ACTIVITY
Word for word, set down the full listing below.
###
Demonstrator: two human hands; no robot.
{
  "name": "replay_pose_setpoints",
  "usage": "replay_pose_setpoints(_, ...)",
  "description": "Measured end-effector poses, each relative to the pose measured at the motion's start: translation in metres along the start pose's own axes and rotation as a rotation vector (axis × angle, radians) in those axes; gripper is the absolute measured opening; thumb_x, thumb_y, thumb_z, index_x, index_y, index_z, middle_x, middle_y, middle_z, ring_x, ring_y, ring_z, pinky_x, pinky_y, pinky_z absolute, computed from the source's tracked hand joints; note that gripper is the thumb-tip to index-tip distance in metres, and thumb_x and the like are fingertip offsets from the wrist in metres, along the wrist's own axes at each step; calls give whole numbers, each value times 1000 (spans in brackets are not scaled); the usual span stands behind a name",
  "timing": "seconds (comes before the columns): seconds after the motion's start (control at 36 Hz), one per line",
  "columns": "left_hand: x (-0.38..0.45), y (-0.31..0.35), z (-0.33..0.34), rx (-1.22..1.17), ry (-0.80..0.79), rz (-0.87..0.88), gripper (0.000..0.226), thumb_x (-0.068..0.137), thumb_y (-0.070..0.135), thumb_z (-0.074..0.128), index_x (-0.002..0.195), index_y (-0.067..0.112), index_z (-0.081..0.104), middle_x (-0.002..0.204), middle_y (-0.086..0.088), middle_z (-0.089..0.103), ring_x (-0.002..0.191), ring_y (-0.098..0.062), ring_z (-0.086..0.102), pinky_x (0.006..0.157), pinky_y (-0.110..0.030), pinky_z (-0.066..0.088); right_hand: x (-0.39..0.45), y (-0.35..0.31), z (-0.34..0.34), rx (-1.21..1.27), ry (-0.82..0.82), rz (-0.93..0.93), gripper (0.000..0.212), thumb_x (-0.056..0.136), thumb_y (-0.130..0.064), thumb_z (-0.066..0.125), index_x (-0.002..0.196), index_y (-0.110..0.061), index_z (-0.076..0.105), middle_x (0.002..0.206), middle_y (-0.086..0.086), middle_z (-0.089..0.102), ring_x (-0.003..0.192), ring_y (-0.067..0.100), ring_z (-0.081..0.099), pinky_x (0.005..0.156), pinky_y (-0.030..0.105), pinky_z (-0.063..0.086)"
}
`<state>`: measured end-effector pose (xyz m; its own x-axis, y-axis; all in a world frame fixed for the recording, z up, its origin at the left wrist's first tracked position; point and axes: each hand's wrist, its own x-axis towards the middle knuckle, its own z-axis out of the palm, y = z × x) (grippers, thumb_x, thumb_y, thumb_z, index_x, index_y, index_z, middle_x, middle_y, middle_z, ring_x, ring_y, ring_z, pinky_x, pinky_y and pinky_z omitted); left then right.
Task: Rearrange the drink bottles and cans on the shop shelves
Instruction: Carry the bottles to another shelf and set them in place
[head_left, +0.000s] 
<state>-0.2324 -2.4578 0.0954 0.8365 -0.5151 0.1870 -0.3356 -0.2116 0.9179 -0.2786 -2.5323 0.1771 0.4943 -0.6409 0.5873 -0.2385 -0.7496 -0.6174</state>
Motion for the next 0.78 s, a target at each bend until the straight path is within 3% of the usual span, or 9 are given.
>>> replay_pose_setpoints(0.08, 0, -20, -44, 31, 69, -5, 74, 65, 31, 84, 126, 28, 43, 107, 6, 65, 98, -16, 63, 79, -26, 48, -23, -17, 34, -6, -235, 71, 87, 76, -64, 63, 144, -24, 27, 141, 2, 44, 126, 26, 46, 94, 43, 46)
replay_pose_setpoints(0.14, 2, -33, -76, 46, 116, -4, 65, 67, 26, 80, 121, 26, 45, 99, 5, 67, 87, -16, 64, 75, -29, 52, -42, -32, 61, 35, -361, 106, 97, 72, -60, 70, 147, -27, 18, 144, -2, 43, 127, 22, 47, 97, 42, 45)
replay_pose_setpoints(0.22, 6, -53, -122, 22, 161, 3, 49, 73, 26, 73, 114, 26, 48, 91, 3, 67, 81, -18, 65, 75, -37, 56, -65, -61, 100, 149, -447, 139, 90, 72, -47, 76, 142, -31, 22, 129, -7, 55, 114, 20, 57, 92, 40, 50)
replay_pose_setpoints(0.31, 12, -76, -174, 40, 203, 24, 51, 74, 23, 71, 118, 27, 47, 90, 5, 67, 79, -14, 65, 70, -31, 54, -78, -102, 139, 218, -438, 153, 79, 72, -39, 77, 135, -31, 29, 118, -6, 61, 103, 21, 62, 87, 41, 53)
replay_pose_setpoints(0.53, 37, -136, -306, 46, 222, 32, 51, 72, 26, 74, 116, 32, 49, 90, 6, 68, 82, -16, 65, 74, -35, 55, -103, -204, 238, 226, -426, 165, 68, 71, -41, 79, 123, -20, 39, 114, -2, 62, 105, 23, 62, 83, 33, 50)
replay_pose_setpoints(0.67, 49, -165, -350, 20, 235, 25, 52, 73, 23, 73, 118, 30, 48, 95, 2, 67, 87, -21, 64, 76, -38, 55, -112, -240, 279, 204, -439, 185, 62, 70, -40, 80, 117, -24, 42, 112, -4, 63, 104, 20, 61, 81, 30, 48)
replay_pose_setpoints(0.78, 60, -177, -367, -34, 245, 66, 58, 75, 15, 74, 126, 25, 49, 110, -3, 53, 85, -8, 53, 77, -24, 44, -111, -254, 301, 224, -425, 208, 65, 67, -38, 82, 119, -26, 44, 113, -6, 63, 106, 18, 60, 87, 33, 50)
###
YOUR RESPONSE
Demonstrator: two human hands; no robot.
{
  "name": "replay_pose_setpoints",
  "usage": "replay_pose_setpoints(_, ...)",
  "description": "Measured end-effector poses, each relative to the pose measured at the motion's start: translation in metres along the start pose's own axes and rotation as a rotation vector (axis × angle, radians) in those axes; gripper is the absolute measured opening; thumb_x, thumb_y, thumb_z, index_x, index_y, index_z, middle_x, middle_y, middle_z, ring_x, ring_y, ring_z, pinky_x, pinky_y, pinky_z absolute, computed from the source's tracked hand joints; note that gripper is the thumb-tip to index-tip distance in metres, and thumb_x and the like are fingertip offsets from the wrist in metres, along the wrist's own axes at each step; calls give whole numbers, each value times 1000 (spans in brackets are not scaled); the usual span stands behind a name",
  "timing": "seconds (comes before the columns): seconds after the motion's start (control at 36 Hz), one per line",
  "columns": "left_hand: x (-0.38..0.45), y (-0.31..0.35), z (-0.33..0.34), rx (-1.22..1.17), ry (-0.80..0.79), rz (-0.87..0.88), gripper (0.000..0.226), thumb_x (-0.068..0.137), thumb_y (-0.070..0.135), thumb_z (-0.074..0.128), index_x (-0.002..0.195), index_y (-0.067..0.112), index_z (-0.081..0.104), middle_x (-0.002..0.204), middle_y (-0.086..0.088), middle_z (-0.089..0.103), ring_x (-0.002..0.191), ring_y (-0.098..0.062), ring_z (-0.086..0.102), pinky_x (0.006..0.157), pinky_y (-0.110..0.030), pinky_z (-0.066..0.088); right_hand: x (-0.39..0.45), y (-0.35..0.31), z (-0.34..0.34), rx (-1.21..1.27), ry (-0.82..0.82), rz (-0.93..0.93), gripper (0.000..0.212), thumb_x (-0.056..0.136), thumb_y (-0.130..0.064), thumb_z (-0.066..0.125), index_x (-0.002..0.196), index_y (-0.110..0.061), index_z (-0.076..0.105), middle_x (0.002..0.206), middle_y (-0.086..0.086), middle_z (-0.089..0.102), ring_x (-0.003..0.192), ring_y (-0.067..0.100), ring_z (-0.081..0.099), pinky_x (0.005..0.156), pinky_y (-0.030..0.105), pinky_z (-0.063..0.086)"
}
`<state>`: measured end-effector pose (xyz m; its own x-axis, y-axis; all in a world frame fixed for the recording, z up, its origin at the left wrist's first tracked position; point and axes: each hand's wrist, its own x-axis towards the middle knuckle, its own z-axis out of the palm, y = z × x) (grippers, thumb_x, thumb_y, thumb_z, index_x, index_y, index_z, middle_x, middle_y, middle_z, ring_x, ring_y, ring_z, pinky_x, pinky_y and pinky_z omitted); left then right.
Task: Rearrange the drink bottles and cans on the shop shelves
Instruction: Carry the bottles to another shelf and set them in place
[head_left, +0.000s] 
<state>-0.2324 -2.4578 0.0954 0.8365 -0.5151 0.1870 -0.3356 -0.2116 0.9179 -0.2786 -2.5323 0.1771 0.4943 -0.6409 0.5873 -0.2385 -0.7496 -0.6174</state>
Motion for the next 0.78 s, a target at each bend until the straight path is within 3% of the usual span, or 9 are given.
>>> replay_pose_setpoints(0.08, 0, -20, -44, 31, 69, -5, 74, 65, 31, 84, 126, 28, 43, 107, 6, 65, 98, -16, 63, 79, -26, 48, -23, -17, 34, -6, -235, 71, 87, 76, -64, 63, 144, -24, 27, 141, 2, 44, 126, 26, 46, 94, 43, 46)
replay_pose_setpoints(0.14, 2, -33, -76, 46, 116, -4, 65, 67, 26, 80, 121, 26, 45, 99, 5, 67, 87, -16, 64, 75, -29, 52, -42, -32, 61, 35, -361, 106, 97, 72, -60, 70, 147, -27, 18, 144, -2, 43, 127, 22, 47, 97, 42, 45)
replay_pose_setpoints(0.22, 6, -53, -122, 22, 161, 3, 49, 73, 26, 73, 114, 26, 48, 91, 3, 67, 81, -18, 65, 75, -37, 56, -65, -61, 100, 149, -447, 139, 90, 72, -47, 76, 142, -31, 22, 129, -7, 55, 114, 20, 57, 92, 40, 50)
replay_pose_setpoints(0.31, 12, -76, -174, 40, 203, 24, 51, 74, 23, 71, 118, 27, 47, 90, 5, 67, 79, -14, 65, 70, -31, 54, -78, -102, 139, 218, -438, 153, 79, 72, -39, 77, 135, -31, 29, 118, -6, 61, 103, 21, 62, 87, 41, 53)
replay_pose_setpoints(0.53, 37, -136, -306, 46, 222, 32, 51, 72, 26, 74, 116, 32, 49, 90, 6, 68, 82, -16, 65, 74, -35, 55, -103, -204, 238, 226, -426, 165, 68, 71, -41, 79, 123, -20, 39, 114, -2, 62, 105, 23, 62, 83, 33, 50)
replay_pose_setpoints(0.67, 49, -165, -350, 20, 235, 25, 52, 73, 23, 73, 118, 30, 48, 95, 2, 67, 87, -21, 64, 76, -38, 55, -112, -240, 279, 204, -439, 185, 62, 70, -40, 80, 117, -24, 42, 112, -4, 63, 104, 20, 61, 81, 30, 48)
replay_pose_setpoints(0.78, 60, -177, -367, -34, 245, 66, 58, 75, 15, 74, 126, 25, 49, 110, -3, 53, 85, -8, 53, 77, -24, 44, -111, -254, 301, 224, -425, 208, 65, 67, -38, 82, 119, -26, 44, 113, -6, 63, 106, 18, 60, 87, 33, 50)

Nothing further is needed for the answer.